Arthur had never laid out any of Alice’s clothes.
He had some of her things that he’d brought back in his trunk from India, a dress and a cotton wrapper that smelled of soap and dust and heat and happiness. He looked at them often, hanging in the armoire in his room, and most days he lifted a sleeve or a hem and held it for a few moments between his fingers. It had never occurred to him though, to lay out any of her things, in spite of his dream that she would come strolling in one day wanting to put them on.
Ahead, in the square, the pipers in their furry headgear were still at it; he could hear the dismal grating moan of their instruments. The town had been informed that Her Majesty was very fond of a bagpipe but looking at her now, at her grey stony profile, he found that hard to believe. There was the same look on her face as there had been all day – the same look as when she’d sat enduring the shrill repeated notes of the Manchester Flute Band; as when she’d had to put up with the morris men cantering back and forth across the cobbles like escaped lunatics in their noisy wooden shoes, shaking their foolish ribbons and their bells; it was the same look she’d worn through all the shouts and cheers and hoofbeats and the pealing of the church bells; it was a look that seemed to be asking, When for pity’s sake is this all going to end?

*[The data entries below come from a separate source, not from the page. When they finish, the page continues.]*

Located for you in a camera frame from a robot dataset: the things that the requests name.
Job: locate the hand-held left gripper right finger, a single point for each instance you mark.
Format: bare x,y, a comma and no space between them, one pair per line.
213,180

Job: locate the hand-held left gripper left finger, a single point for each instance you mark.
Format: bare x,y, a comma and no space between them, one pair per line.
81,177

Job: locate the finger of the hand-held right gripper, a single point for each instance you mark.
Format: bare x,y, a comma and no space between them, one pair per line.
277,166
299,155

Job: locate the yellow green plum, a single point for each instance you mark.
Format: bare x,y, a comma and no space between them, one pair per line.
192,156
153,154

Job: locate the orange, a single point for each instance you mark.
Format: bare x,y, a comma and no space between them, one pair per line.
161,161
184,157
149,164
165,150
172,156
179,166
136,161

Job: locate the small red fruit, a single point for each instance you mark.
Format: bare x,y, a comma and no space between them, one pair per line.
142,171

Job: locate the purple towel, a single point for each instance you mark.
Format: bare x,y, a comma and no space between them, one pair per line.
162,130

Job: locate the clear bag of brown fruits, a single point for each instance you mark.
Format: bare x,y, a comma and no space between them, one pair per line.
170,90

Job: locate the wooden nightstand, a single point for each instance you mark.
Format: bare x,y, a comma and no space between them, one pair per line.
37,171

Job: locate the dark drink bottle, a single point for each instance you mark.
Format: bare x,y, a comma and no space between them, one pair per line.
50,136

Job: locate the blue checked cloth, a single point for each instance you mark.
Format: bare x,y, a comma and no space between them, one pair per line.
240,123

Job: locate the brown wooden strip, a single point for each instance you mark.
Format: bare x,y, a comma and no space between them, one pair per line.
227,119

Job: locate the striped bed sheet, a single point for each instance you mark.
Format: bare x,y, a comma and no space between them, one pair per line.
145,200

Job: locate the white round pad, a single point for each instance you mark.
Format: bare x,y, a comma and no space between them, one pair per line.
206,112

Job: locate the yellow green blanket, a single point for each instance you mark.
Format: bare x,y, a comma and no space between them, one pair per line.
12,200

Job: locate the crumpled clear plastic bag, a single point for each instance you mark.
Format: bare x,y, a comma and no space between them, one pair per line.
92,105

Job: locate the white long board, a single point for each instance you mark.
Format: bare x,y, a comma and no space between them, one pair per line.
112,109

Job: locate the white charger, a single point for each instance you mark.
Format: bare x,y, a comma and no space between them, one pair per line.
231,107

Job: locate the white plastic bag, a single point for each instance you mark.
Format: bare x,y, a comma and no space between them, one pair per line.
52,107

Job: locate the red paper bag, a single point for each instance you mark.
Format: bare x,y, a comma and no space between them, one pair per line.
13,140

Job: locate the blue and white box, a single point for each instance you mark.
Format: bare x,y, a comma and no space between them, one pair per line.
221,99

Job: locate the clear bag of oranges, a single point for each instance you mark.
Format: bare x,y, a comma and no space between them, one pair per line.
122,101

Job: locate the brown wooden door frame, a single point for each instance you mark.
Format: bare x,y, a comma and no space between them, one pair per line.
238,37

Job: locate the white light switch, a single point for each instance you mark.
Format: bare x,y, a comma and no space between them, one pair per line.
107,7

How small she looked on the town’s makeshift throne!
How bored and miserable and alone, how remote and marooned and cut off from the world.
All day he’d found himself wishing they’d thought of something in every way more exciting and unusual. Fireworks perhaps. Acrobats, magicians. Anything that would enliven her sad doughy face and bring a sparkle of interest to her half-closed eyes and help her forget, just for a moment, that after all these years she was still bereft.
And then the moment had arrived for the presentation of the gifts – Mr Boucher’s Morocco-bound History of the Town, Mr Binns’ map of Lancashire, Mrs Maudesely’s commemorative cake – the moment when he, alderman Arthur Pritt was to stand at the old Queen’s shoulder and murmur a few words of introduction and explanation as each new offering was brought up onto the platform.
For a while he had held Boucher’s History of the Town and quietly turned its gilt-edged pages, hunting for items that might kindle her interest or otherwise lift her leaden spirits. Obediently he had highlighted the illustrations of the linoleum factory, the wallpaper works, the brewery, the old bridge and the new bridge, the priory and the lumpy piece of ground below the castle where the Roman Baths had once been. The Queen had continued, though, to sit like a stone, a poor unhappy tortoise, and as Binns’ map was lifted up onto the crimson-covered platform and propped up before her between two rows of greenhouse plants in their earthenware pots, Arthur had decided he could no longer go on, and glancing quickly at her son the Prince who stood next to his mother on her other side, he began, in a soft whisper close to her ear, to apologize.
His name was Arthur Pritt, he said, and he was sorry for the day.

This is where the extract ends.